◆ What to work on:
Where the material below has a line containing "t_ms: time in", start repeating exactly, and keep going through the line containing "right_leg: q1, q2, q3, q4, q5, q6", with no other lines.

◆ Data shown:
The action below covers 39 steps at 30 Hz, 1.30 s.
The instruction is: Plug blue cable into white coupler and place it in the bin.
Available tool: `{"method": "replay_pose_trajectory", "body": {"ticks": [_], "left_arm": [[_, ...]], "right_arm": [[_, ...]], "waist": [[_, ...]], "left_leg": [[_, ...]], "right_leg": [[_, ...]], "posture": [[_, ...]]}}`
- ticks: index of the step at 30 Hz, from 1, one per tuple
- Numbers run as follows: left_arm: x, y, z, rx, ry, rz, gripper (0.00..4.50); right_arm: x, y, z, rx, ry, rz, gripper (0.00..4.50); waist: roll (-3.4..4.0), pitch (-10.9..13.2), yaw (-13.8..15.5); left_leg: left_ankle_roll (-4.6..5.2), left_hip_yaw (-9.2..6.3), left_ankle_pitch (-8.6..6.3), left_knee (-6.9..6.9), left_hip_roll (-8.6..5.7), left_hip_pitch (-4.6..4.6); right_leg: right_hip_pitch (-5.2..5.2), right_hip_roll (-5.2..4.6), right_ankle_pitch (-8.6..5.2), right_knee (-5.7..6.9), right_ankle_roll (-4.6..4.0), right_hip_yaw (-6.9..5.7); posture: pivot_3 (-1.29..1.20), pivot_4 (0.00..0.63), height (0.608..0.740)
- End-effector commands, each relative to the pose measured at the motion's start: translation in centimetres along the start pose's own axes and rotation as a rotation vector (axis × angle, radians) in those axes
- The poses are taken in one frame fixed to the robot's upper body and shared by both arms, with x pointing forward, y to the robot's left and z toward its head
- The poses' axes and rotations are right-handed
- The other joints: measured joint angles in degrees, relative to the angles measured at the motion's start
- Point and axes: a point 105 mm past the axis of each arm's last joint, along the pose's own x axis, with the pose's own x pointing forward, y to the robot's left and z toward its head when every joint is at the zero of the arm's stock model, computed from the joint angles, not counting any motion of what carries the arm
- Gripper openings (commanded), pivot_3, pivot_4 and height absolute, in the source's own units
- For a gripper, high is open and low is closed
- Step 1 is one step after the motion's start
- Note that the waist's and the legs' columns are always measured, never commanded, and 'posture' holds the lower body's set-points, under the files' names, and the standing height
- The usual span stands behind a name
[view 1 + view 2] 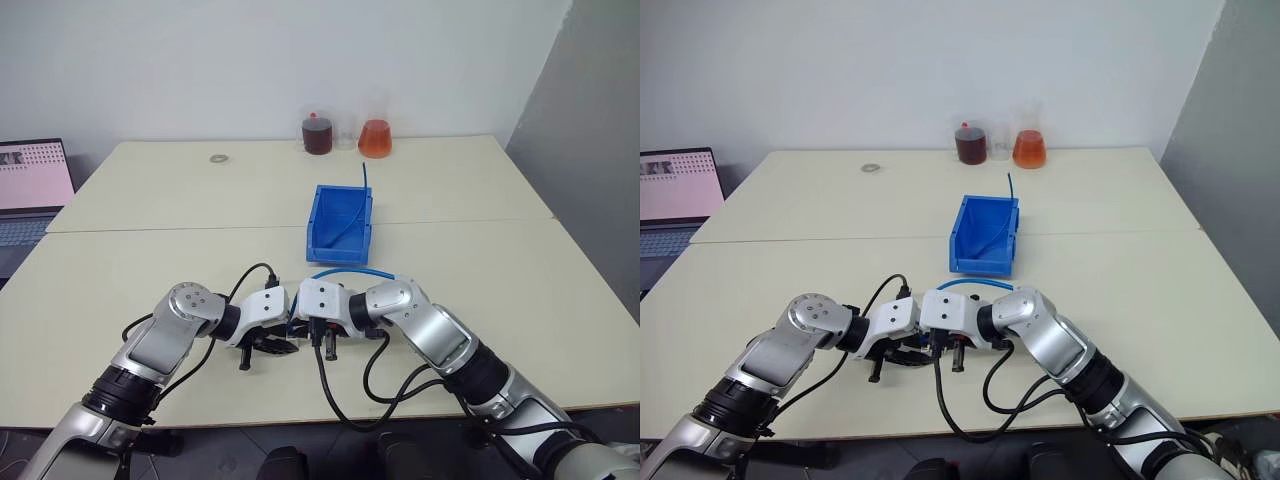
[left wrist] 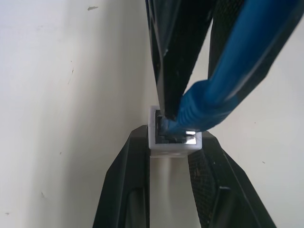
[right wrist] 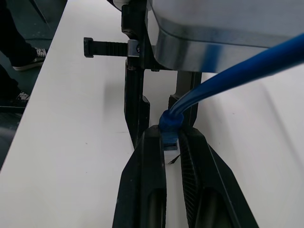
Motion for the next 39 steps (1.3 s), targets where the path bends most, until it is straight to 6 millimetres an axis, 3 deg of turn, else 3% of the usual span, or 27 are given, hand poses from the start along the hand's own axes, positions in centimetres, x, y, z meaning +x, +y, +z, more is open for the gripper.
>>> {"method": "replay_pose_trajectory", "body": {"ticks": [1,9,17,25,27,31,34,39], "left_arm": [[0.2,0.2,2.0,0.062,-0.070,-0.001,0.78],[-0.2,0.4,2.3,0.070,-0.090,0.015,0.78],[-0.4,0.2,2.5,0.061,-0.117,0.011,0.78],[-1.0,0.5,2.9,0.068,-0.185,0.090,0.78],[-1.1,0.2,3.1,0.047,-0.209,0.087,1.49],[-1.7,-0.2,3.0,0.018,-0.236,0.115,2.37],[-2.4,-0.2,2.4,0.008,-0.227,0.163,3.02],[-4.5,-1.1,1.8,-0.042,-0.259,0.210,4.11]], "right_arm": [[2.5,3.9,-3.2,0.202,0.076,0.191,0.14],[0.0,2.3,-2.5,0.241,0.009,0.095,0.14],[-0.5,3.5,-3.2,0.228,0.029,0.090,0.14],[-1.4,2.0,-1.3,0.247,-0.061,0.033,0.14],[-1.7,1.7,-1.2,0.244,-0.068,0.018,0.14],[-2.3,1.0,-0.6,0.245,-0.105,-0.025,0.13],[-3.0,0.3,-0.1,0.247,-0.137,-0.068,0.13],[-5.1,-1.6,1.3,0.260,-0.209,-0.173,0.13]], "waist": [[-0.01,0.0,0.0],[-0.23,0.4,0.4],[-0.43,0.9,1.2],[-0.59,1.6,1.4],[-0.63,1.8,1.4],[-0.86,2.0,1.3],[-0.87,2.0,1.1],[-0.97,2.3,1.2]], "left_leg": [[0.00,-0.01,0.00,0.00,0.00,0.00],[-0.03,-0.04,-0.01,0.00,-0.01,-0.25],[-0.18,-0.03,-0.18,0.00,-0.05,-0.43],[-0.18,-0.05,-0.24,0.00,-0.01,-0.46],[-0.18,-0.07,-0.24,0.00,0.00,-0.49],[-0.18,-0.10,-0.24,0.01,0.05,-0.62],[-0.18,-0.07,-0.24,0.06,0.05,-1.31],[-0.19,-0.20,-0.23,0.09,0.11,-1.71]], "right_leg": [[0.00,0.00,-0.02,0.00,-0.04,0.00],[-0.10,-0.04,-0.02,-0.05,0.06,-0.07],[-0.13,-0.40,-0.19,-0.17,0.65,-0.07],[-0.12,-0.44,-0.20,-0.29,0.67,-0.07],[-0.12,-0.46,-0.20,-0.29,0.67,-0.11],[-0.23,-0.45,-0.20,-0.29,0.67,-0.13],[-1.03,-0.45,-0.19,-0.09,0.67,-0.08],[-1.37,-0.47,-0.18,-0.04,0.65,-0.18]], "posture": [[0.00,0.150,0.740],[0.00,0.150,0.740],[0.00,0.150,0.740],[0.00,0.150,0.740],[0.00,0.150,0.740],[0.00,0.150,0.740],[0.00,0.150,0.740],[0.00,0.150,0.740]]}}
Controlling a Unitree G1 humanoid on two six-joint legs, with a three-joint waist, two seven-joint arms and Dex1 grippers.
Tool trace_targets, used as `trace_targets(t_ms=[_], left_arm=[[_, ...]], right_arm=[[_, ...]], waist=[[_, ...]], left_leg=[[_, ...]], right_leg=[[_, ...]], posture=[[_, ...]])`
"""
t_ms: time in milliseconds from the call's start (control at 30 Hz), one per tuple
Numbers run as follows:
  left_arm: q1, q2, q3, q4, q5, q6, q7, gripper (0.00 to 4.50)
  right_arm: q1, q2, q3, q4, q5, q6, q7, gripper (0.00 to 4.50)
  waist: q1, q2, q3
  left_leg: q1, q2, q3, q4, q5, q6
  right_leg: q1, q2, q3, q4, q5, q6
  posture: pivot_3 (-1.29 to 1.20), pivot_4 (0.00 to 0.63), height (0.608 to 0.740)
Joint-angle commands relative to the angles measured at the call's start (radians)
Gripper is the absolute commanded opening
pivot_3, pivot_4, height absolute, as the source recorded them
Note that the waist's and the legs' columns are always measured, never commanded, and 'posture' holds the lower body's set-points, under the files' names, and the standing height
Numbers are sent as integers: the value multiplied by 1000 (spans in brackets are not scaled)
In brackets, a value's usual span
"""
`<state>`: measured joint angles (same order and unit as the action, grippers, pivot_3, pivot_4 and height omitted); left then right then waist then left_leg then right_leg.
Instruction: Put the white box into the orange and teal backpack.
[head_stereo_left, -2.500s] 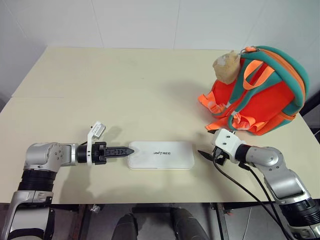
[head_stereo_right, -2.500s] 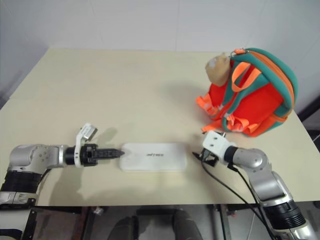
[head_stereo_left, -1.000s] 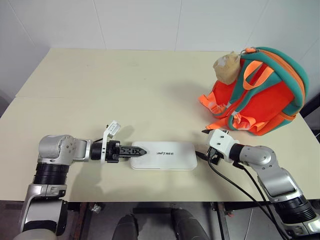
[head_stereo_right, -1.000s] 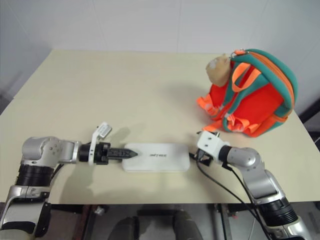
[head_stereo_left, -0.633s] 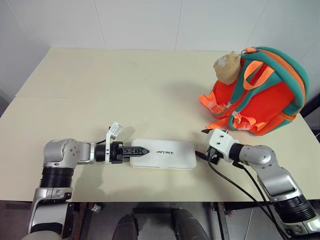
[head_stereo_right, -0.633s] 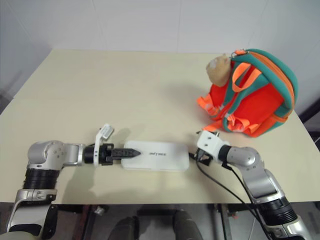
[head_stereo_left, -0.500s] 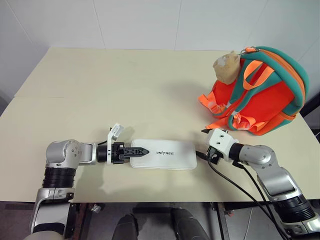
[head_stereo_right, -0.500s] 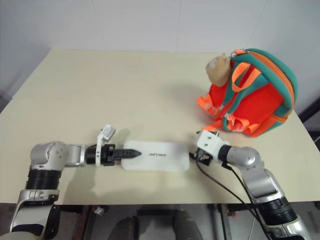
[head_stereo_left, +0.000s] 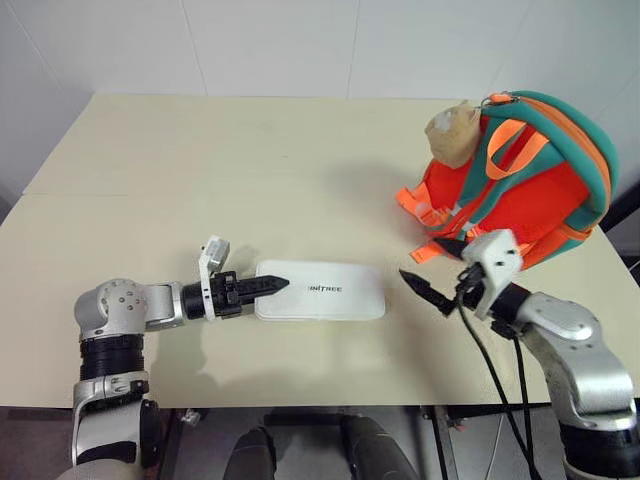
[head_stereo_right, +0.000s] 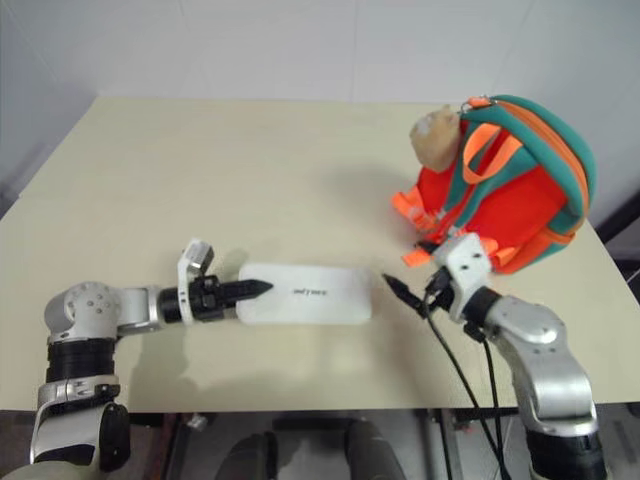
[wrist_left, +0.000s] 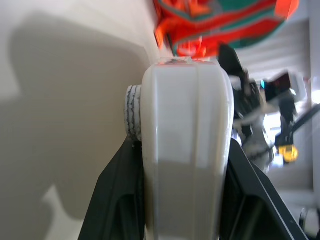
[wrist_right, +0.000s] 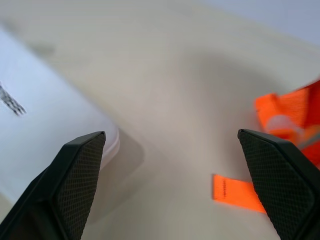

◆ Written response:
t_ms: time in milliseconds from the call's start (control at 30 Hz), one per tuple
Numbers run as follows:
  left_arm: q1, q2, q3, q4, q5, q6, q7, gripper (0.00 to 4.50)
  right_arm: q1, q2, q3, q4, q5, q6, q7, gripper (0.00 to 4.50)
  waist: q1, q2, q3
  left_leg: q1, q2, q3, q4, q5, q6
  right_leg: q1, q2, q3, q4, q5, q6

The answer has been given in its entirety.